GOAL OF THE EXERCISE: Reprint the listing. Every line must match the original exactly.
*** Begin section ***
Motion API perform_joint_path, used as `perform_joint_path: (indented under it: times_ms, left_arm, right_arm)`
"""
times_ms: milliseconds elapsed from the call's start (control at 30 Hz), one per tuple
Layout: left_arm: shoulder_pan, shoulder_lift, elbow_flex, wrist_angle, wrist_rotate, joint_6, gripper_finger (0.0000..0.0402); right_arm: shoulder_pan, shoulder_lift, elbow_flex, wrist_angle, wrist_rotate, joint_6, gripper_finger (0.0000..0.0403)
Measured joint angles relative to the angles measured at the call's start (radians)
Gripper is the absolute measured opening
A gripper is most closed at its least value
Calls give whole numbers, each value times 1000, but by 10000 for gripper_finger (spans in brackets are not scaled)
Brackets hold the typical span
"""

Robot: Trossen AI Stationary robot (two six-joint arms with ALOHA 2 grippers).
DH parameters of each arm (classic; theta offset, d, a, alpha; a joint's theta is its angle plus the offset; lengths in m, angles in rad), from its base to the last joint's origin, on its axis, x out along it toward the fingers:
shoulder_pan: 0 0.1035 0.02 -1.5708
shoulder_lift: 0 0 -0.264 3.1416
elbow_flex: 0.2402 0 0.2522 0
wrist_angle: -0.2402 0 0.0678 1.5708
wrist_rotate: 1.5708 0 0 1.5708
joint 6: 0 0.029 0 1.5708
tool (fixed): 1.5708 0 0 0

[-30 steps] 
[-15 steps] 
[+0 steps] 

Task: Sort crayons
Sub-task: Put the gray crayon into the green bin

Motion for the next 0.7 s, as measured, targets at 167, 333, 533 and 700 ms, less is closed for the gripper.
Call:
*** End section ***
TASK RESPONSE:
Motion API perform_joint_path, used as `perform_joint_path: (indented under it: times_ms, left_arm, right_arm)`
"""
times_ms: milliseconds elapsed from the call's start (control at 30 Hz), one per tuple
Layout: left_arm: shoulder_pan, shoulder_lift, elbow_flex, wrist_angle, wrist_rotate, joint_6, gripper_finger (0.0000..0.0402); right_arm: shoulder_pan, shoulder_lift, elbow_flex, wrist_angle, wrist_rotate, joint_6, gripper_finger (0.0000..0.0403)
Measured joint angles relative to the angles measured at the call's start (radians)
Gripper is the absolute measured opening
A gripper is most closed at its least value
Calls give whole numbers, each value times 1000, but by 10000 for gripper_finger (spans in brackets are not scaled)
Brackets hold the typical span
"""

Robot: Trossen AI Stationary robot (two six-joint arms with ALOHA 2 grippers).
DH parameters of each arm (classic; theta offset, d, a, alpha; a joint's theta is its angle plus the offset; lengths in m, angles in rad), from its base to the last joint's origin, on its axis, x out along it toward the fingers:
shoulder_pan: 0 0.1035 0.02 -1.5708
shoulder_lift: 0 0 -0.264 3.1416
elbow_flex: 0.2402 0 0.2522 0
wrist_angle: -0.2402 0 0.0678 1.5708
wrist_rotate: 1.5708 0 0 1.5708
joint 6: 0 0.029 0 1.5708
tool (fixed): 1.5708 0 0 0

[-30 steps] 
[-15 steps] 
[+0 steps] 

Task: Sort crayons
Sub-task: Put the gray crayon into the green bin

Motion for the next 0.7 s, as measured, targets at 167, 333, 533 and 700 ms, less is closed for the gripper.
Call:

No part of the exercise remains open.